Step 3: Compute Angles
| Opposite Side | Cosine Formula Result | Angle |
|---|---|---|
| 3 | 0.8 | 36.869897646° |
| 4 | 0.6 | 53.130102354° |
| 5 | 0.0 | 90.000000000° |
Step 4: Sort
| Angles |
|---|
| 36.869897646 |
| 53.130102354 |
| 90.000000000 |
Output
[36.86990,53.13010,90.00000]
Example 2
Input
sides = [2,4,2]
Step 1: Sort
| Variable | Value |
|---|---|
| x | 2 |
| y | 2 |
| z | 4 |
Step 2: Triangle Check
| Expression | Value |
|---|---|
| x + y | 4 |
| z | 4 |
| 4 > 4 | False |
The triangle is degenerate and has zero area.
Output
[]
Complexity Analysis
| Measure | Complexity | Explanation |
|---|---|---|
| Time | O(1) | Only three sides and three angle computations |
| Space | O(1) | Uses a constant amount of extra storage |
Because the input size is fixed at exactly three elements, all operations take constant time. Sorting three values is also constant time.
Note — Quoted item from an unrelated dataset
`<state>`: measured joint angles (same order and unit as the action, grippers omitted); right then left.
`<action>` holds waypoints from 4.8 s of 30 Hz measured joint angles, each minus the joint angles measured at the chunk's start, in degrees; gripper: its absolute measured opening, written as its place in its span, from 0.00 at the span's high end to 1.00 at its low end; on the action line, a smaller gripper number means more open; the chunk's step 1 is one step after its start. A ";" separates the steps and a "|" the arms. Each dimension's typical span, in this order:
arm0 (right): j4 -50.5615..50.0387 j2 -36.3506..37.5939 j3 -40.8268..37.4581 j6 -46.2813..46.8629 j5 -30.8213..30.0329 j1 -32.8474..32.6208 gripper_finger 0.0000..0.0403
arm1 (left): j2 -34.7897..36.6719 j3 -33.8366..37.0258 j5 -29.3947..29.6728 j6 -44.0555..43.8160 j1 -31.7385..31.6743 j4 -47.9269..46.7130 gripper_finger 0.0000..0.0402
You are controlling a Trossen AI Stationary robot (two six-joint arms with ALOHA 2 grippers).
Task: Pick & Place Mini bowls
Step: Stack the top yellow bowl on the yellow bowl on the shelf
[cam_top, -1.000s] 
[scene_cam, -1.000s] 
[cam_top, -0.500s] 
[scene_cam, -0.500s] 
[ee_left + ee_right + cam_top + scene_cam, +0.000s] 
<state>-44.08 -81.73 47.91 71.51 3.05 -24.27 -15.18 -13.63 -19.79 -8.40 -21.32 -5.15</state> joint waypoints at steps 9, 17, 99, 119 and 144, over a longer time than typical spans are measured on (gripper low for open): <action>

No auxiliary data structures grow with input size.
Test Cases
import math
s = Solution()
# Provided examples
assert len(s.internalAngles([3, 4, 5])) == 3 # classic right triangle
assert s.internalAngles([2, 4, 2]) == [] # degenerate triangle
# Equilateral triangle
angles = s.internalAngles([5, 5, 5])
assert all(abs(a - 60.0) < 1e-5 for a in angles) # all angles 60
# Isosceles triangle
angles = s.internalAngles([5, 5, 8])
assert len(angles) == 3 # valid isosceles triangle
# Smallest valid triangle
angles = s.internalAngles([1, 1, 1])
assert all(abs(a - 60.0) < 1e-5 for a in angles) # minimum equal sides
# Boundary invalid case
assert s.internalAngles([1, 1, 2]) == [] # exactly degenerate
# Large valid sides
angles = s.internalAngles([1000, 1000, 1000])
assert len(angles) == 3 # large equilateral
# Scalene triangle
angles = s.internalAngles([7, 8, 9])
assert len(angles) == 3 # general valid triangle
# Nearly degenerate but valid
angles = s.internalAngles([999, 999, 1000])
assert len(angles) == 3 # tests numerical stability
# Another right triangle
angles = s.internalAngles([5, 12, 13])
assert abs(angles[-1] - 90.0) < 1e-5 # right angle present
| Test | Why |
|---|---|
[3,4,5] |
Standard right triangle |
[2,4,2] |
Degenerate triangle, must return empty |
[5,5,5] |
Equilateral triangle |
[5,5,8] |
Isosceles triangle |
[1,1,1] |
Smallest equal valid sides |
[1,1,2] |
Triangle inequality boundary |
[1000,1000,1000] |
Maximum constraint values |
[7,8,9] |
General scalene triangle |
[999,999,1000] |
Near-degenerate valid case |
[5,12,13] |
Another right triangle |
Edge Cases
A degenerate triangle is one of the most important edge cases. For example, [2,4,2] satisfies 2 + 2 = 4. Geometrically, the three points lie on a straight line and the area is zero. The problem explicitly requires a positive-area triangle. The implementation handles this by checking x + y <= z after sorting.
An equilateral triangle such as [5,5,5] can expose mistakes in angle calculations. All three angles should be exactly 60 degrees. Since the Law of Cosines is applied symmetrically to all sides, the implementation correctly computes three identical angles.
Near-degenerate triangles such as [999,999,1000] can produce cosine values extremely close to the limits of the valid range for acos. Floating-point rounding may generate values slightly above 1 or below -1, which would cause a domain error. The implementation prevents this by clamping every cosine value into [-1, 1] before calling acos.
Another important case is a right triangle such as [3,4,5]. The largest angle should be exactly 90 degrees. The Law of Cosines naturally produces a cosine value of zero for the angle opposite side 5, yielding the correct result after conversion to degrees.